Father's nicotine exposure linked to child's poor cognition
While women have long been warned about the dangers of smoking during pregnancy, nicotine exposure in men could lead to cognitive deficits in their children and grandchildren, researchers, including one of Indian origin, have found in their study on mice
New York:While women have long been warned about the dangers of smoking during pregnancy, nicotine exposure in men could lead to cognitive deficits in their children and grandchildren, researchers, including one of Indian-origin, have found in their study on mice.
The findings of the study explored that though the fathers displayed normal behavioural tendencies with nicotine exposure, both their male and female offsprings displayed hyperactivity, attention deficit and cognitive inflexibility.
"Doctors may not warn men that their smoking could be harming their unborn child even if the mother never smoked. I believe our study brings this to the fore," said Pradeep Bhide, Professor at the Florida State University, US.
"Our data raises the possibility that some of the cognitive disabilities found in today's generation of children and adults may be attributable to adverse environmental insults suffered a generation or two ago," said Bhide.
For the study on mice, the team from the varsity exposed male mice to low-dose nicotine in their drinking water for 12 weeks during the stage when they were producing sperm and bred the mice with drug-naive partners -- patients not under the influence of any drugs -- to produce F1 generation.

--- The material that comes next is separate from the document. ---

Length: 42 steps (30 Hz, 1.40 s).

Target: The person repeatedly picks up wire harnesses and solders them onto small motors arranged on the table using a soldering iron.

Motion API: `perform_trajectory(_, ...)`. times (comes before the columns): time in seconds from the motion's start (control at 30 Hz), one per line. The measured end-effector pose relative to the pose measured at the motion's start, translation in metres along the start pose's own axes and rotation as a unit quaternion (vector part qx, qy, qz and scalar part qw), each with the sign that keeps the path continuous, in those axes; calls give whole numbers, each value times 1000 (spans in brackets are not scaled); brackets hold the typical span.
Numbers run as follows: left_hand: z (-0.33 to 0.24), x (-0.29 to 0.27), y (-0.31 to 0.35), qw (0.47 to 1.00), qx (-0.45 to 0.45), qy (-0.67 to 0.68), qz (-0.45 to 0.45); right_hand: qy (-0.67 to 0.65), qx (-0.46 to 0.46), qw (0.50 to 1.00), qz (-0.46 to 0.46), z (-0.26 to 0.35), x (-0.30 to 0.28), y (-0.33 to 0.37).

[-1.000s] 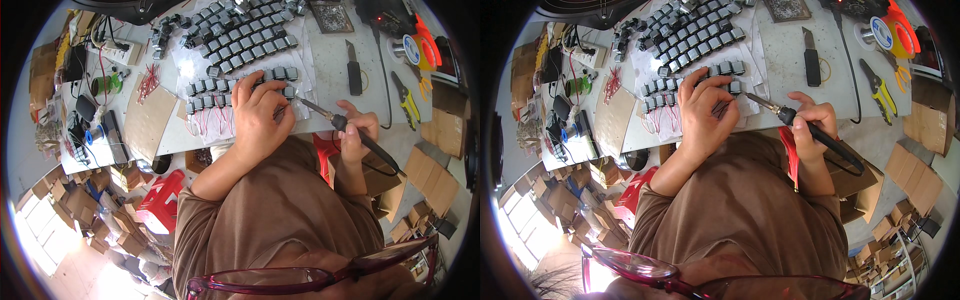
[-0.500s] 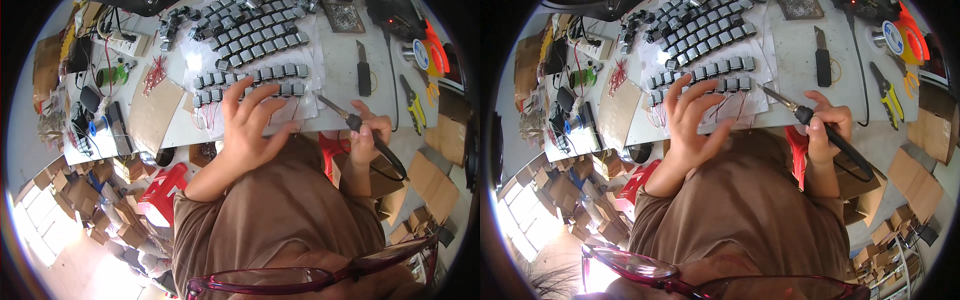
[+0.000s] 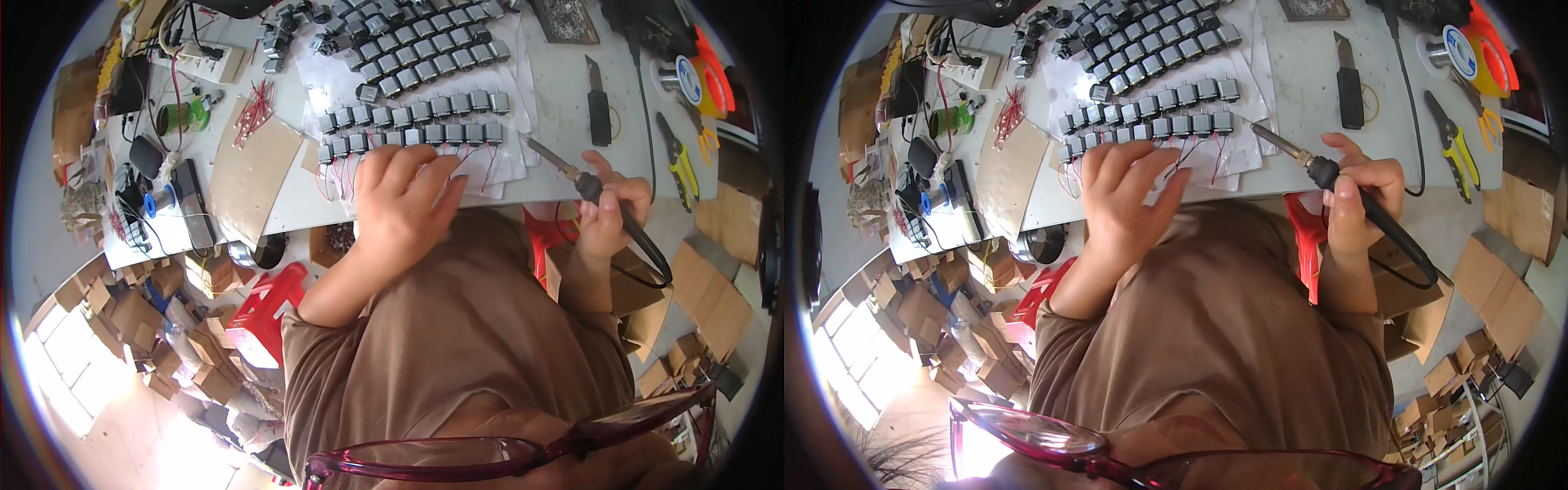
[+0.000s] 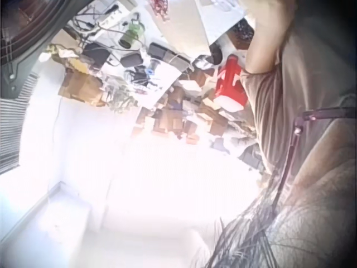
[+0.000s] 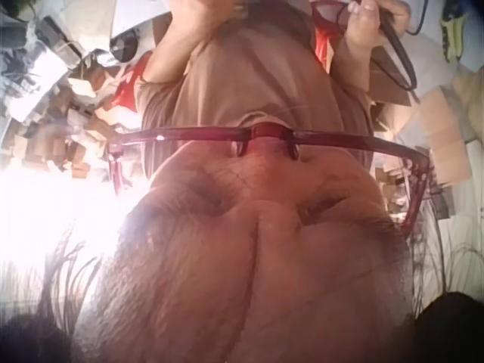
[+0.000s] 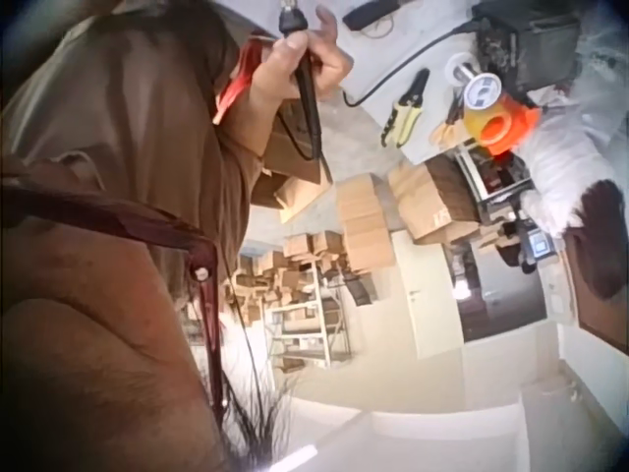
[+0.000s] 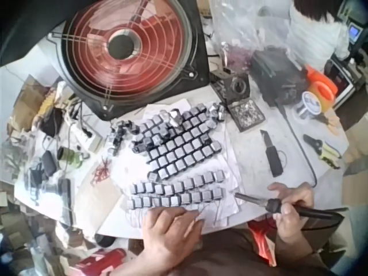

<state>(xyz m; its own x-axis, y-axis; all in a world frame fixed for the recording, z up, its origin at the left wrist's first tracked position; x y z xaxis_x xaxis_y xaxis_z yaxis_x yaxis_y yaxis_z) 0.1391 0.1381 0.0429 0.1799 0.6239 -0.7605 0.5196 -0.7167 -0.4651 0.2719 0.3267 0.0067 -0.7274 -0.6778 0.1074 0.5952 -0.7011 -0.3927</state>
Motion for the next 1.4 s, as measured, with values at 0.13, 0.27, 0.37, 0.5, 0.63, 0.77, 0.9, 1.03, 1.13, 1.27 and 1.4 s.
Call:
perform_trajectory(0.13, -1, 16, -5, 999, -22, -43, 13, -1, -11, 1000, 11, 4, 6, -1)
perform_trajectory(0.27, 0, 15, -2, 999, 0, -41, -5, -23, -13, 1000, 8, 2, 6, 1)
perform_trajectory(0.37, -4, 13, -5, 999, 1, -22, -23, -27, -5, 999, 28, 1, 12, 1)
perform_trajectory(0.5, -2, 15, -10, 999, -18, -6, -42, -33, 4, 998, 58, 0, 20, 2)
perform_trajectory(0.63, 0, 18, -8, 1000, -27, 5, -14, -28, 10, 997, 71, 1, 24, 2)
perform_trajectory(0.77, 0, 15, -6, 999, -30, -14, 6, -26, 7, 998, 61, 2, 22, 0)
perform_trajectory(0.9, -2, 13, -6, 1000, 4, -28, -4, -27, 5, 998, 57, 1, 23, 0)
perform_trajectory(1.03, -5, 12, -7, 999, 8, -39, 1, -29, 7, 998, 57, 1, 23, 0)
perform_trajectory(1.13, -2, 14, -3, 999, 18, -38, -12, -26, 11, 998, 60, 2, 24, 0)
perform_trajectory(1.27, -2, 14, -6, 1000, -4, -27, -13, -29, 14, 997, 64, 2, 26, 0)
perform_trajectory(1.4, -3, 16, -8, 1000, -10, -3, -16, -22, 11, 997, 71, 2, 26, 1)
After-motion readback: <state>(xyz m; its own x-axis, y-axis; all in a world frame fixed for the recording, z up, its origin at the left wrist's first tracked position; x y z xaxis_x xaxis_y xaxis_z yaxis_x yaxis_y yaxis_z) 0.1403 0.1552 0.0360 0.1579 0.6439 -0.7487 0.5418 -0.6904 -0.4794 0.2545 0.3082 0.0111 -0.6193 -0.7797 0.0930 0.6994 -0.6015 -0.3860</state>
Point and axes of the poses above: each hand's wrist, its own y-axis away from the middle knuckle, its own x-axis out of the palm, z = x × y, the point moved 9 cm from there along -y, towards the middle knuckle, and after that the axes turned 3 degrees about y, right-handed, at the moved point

Also, male and female F1 mice were bred with drug-naive partners to produce the F2 generation.
Both male and female F1 mice derived from the nicotine-exposed males showed significant increases in spontaneous locomotor activity and significant deficits in reversal learning. The male F1 mice also showed significant deficits in attention.

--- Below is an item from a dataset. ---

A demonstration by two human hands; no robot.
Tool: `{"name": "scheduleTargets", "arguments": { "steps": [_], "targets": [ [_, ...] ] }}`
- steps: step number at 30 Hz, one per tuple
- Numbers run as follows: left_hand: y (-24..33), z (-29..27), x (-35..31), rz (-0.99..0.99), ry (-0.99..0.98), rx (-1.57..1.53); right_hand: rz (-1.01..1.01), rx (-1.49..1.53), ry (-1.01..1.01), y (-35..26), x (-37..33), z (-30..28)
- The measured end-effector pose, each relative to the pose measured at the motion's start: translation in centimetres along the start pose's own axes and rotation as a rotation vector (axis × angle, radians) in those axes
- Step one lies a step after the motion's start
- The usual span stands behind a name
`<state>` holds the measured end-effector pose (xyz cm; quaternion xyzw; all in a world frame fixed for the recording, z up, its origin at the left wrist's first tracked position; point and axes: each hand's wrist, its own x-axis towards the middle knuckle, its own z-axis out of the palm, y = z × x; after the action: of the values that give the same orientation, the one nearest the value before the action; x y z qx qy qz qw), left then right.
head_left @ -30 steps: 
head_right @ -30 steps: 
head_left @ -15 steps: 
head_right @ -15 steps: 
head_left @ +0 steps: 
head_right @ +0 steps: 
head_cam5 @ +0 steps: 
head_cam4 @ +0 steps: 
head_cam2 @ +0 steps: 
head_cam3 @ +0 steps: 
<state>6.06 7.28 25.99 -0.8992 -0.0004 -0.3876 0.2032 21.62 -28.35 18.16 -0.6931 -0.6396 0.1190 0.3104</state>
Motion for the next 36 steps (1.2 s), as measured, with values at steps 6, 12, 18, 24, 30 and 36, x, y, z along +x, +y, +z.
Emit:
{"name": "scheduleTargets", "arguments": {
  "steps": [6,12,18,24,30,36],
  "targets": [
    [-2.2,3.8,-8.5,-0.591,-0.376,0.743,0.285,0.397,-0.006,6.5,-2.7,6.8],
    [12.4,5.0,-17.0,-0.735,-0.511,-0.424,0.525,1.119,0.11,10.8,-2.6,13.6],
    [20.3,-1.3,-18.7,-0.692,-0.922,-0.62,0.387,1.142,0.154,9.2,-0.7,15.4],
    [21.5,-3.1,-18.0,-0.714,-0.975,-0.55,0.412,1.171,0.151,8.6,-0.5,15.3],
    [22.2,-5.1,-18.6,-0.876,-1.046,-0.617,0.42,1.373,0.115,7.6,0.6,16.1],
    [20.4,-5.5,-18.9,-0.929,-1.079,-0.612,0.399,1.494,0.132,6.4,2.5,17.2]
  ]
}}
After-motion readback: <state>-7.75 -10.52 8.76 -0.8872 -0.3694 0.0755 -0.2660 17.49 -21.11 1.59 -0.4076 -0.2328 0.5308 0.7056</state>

In addition, results of the F2 generation showed that male mice derived from paternally nicotine-exposed female F1 mice had significant deficits in reversal learning.
Furthermore, the study, published in the journal PLOS Biology, found that changes in the father's sperm exposed to nicotine led to problems in genes that play a role in memory and learning. These epigenetic changes are believed to be temporary, though some could be long-lasting.
"In analysing spermatozoa from the father we found multiple genes with epigenetic changes. This includes the dopamine D2 gene, which has an important role in brain development and learning. This is the likely source for the cognitive deficits found in their descendants," said Deirdre McCarthy, Researcher from the varsity.
However, more research is needed to understand how long the changes last, according to Bhide.